APPELLO DEL COMITATO PERMANENTE ANTIFASCISTA CONTRO IL TERRORISMO
PER LA DIFESA DELL’ORDINE REPUBBLICANO
Cambiare il Paese nel solco dell’antifascismo e della Costituzione
La Costituzione, di cui quest’anno ricorre il settantesimo anniversario dell’approvazione, è nata dalla Resistenza che è il fondamento storico dello Stato nel quale viviamo, della Repubblica, della democrazia in Italia. Tutti gli articoli della Costituzione rivelano la preoccupazione, sentita dai Costituenti, di non ricadere negli errori e nella vergogna provocati dall’avvento del fascismo nel nostro Paese. Ma dalla Costituzione emerge netta anche la volontà, l’impegno di trasformare il presente, di camminare nella direzione di un profondo cambiamento del Paese. A settant’anni di distanza dalla data della sua approvazione, la nostra Carta Costituzionale attende ancora di essere pienamente attuata nei suoi princìpi fondamentali. Siamo di fronte, nel nostro Paese, travagliato da una gravissima crisi economica, ad una pesantissima caduta dell’etica pubblica, al manifestarsi quasi quotidiano di fenomeni di corruzione. La conseguenza inevitabile di questa deriva è costituita dalla perdita di fiducia e dal diffondersi di un acuto disinteresse da parte dei cittadini nei confronti delle istituzioni e della politica. Il distacco dei cittadini dalle istituzioni e dalla politica va affrontato con una profonda rigenerazione della politica che favorisca anche, in ogni forma, la partecipazione, che è il vero sale della democrazia. Al lavoro, valore fondante della Repubblica, deve essere restituito il suo ruolo e la sua dignità, eliminando il contrasto stridente tra i princìpi costituzionali e la durissima realtà del nostro Paese. I giovani, in particolare, avvertono drammaticamente il disagio di non poter accedere al mondo delle professioni, di dare dunque fattivo sviluppo alle proprie capacità in coerenza coi sacrifici messi in campo per studiare e ottenere competenze. Occorre ribadire ancora una volta che i valori a cui ispirarsi sono solo e sempre quelli di una democrazia fondata sulla rappresentanza, sulla partecipazione, sull’equilibrio dei poteri, sul rispetto della persona umana e della legalità, da parte di tutti.
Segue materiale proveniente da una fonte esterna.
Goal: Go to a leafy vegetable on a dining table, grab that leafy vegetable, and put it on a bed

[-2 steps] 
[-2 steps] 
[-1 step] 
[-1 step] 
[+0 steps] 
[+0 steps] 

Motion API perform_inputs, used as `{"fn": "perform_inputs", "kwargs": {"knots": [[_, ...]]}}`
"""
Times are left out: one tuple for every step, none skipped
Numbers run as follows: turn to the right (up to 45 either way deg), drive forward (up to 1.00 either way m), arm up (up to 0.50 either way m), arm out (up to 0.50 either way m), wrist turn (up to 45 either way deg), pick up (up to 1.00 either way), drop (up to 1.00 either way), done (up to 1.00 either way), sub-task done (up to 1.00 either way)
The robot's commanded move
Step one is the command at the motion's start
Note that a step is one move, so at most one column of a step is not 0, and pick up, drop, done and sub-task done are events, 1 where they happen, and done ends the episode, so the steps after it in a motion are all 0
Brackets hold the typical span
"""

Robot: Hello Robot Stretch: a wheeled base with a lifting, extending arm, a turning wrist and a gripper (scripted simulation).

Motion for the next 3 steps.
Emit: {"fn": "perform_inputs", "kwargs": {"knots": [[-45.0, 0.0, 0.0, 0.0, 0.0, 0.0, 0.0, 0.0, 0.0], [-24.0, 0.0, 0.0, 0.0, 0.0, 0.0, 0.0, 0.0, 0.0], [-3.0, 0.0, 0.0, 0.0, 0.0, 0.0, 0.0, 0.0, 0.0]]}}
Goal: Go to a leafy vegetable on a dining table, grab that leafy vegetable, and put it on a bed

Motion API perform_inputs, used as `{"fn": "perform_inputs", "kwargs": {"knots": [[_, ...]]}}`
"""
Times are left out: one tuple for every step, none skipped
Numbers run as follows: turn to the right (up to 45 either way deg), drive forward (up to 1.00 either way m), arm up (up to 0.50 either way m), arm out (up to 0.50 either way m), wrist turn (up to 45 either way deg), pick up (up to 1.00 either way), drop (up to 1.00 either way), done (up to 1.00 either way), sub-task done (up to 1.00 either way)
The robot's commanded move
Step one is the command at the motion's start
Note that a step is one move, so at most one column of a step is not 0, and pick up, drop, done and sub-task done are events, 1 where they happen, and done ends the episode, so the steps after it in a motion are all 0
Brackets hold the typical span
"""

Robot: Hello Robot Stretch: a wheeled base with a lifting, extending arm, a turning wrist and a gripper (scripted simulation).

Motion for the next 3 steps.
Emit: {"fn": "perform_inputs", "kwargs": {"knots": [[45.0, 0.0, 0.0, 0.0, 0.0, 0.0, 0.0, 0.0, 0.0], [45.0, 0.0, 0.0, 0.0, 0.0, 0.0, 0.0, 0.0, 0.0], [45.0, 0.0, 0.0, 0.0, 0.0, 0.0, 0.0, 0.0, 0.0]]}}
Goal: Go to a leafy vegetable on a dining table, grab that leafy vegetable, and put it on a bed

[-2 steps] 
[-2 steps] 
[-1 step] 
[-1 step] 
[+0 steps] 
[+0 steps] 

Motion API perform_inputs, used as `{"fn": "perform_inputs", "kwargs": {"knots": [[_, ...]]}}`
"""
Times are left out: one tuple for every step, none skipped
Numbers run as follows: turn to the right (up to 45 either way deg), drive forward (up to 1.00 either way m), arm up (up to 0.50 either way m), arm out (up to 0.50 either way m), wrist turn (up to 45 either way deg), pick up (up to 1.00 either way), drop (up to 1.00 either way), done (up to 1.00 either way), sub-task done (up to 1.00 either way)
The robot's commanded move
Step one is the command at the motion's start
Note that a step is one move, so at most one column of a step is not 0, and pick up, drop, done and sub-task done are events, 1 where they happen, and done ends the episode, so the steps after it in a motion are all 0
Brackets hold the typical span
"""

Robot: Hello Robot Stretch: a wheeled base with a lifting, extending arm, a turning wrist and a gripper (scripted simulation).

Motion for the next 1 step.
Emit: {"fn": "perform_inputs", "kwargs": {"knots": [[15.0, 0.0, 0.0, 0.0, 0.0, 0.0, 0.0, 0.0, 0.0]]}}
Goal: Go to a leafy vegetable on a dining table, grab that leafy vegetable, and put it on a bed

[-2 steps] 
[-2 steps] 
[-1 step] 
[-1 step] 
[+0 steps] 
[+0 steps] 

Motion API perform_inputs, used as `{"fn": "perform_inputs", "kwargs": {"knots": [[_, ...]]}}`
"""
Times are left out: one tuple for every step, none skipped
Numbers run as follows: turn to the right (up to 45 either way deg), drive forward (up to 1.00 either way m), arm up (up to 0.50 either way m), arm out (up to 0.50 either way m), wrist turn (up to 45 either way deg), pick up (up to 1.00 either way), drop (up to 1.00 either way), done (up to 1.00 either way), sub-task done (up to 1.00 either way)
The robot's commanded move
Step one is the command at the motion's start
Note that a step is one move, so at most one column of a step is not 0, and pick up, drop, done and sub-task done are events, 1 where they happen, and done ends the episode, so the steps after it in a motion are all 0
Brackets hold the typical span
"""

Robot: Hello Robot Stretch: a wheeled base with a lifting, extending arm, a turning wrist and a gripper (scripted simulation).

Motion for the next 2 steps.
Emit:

Non è più tollerabile, inoltre che si ripetano, con sempre maggiore frequenza, nel nostro Paese, manifestazioni di movimenti neofascisti, antisemiti e xenofobi, in netto contrasto col principio di eguaglianza e col carattere antifascista della Costituzione repubblicana. Nella ricorrenza del settantaduesimo anniversario della Liberazione e del 70° anniversario dell’approvazione della Costituzione Repubblicana, dobbiamo assumere l’impegno solenne a realizzare gli ideali per cui tanti sacrifici sono stati compiuti dai Combattenti per la Libertà e a tradurre nella realtà i valori contenuti nella nostra Costituzione, consegnando ai giovani la speranza di un futuro migliore, in un’Italia libera e democratica e in un’Europa unita e sociale. Il nostro Continente attraversato da un pericoloso rifiorire di movimenti antisemiti, xenofobi e razzisti deve ritrovare lo spirito che fu, sessant’anni fa, all’origine della sottoscrizione dei Trattati di Roma in nome dei grandi ideali di pace, di libertà, di democrazia, ponendo al primo posto, il dovere della solidarietà e dell’accoglienza nei confronti delle centinaia di migliaia di esseri umani che fuggono dalle guerre e dalla fame e che cercano rifugio nei Paesi europei.